Say how many lines of the records include the string "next". Nothing else belongs in the answer.

::: Supplied information

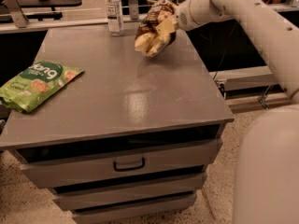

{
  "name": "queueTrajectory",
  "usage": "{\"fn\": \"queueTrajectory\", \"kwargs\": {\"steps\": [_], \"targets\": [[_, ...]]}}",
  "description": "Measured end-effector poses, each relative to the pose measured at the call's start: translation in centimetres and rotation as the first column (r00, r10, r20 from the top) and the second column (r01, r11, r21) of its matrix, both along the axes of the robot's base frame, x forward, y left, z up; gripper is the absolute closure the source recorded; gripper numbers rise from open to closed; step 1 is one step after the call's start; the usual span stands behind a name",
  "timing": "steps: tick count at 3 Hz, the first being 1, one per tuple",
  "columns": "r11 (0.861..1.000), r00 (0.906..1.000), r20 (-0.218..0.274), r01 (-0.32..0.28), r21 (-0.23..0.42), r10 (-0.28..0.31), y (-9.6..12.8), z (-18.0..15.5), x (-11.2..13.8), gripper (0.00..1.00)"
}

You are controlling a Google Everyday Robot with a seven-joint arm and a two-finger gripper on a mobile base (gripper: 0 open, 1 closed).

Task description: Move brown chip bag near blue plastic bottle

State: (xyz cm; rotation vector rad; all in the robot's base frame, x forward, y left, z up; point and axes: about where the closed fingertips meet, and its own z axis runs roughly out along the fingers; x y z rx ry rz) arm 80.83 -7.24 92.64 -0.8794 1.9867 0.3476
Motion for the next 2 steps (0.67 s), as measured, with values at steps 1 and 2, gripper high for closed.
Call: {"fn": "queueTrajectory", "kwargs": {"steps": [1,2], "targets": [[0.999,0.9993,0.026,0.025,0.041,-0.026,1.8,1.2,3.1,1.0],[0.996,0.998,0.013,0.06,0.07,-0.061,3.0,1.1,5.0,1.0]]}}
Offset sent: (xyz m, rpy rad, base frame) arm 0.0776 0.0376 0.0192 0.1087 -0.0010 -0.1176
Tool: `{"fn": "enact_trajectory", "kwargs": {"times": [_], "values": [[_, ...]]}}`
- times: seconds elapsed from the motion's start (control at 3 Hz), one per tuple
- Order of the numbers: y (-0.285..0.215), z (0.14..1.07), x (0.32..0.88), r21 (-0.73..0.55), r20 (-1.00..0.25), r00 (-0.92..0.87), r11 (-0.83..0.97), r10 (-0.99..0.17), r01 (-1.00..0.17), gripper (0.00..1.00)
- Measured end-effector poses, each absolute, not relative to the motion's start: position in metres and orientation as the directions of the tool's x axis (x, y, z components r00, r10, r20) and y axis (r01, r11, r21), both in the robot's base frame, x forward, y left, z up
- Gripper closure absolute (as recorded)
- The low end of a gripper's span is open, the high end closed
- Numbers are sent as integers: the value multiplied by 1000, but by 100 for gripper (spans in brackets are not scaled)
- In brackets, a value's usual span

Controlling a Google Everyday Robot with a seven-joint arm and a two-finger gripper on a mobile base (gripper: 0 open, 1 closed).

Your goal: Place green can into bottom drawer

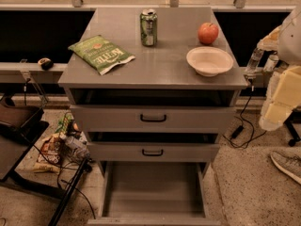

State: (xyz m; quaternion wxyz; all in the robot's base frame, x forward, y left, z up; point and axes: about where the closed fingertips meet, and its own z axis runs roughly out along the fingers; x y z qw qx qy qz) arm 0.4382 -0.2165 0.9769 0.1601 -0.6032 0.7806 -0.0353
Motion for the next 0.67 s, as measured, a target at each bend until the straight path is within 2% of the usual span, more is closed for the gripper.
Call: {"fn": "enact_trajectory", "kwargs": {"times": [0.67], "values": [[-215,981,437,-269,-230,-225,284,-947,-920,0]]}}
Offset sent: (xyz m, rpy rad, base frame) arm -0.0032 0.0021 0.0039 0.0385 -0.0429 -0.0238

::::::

*Exercise result*. 2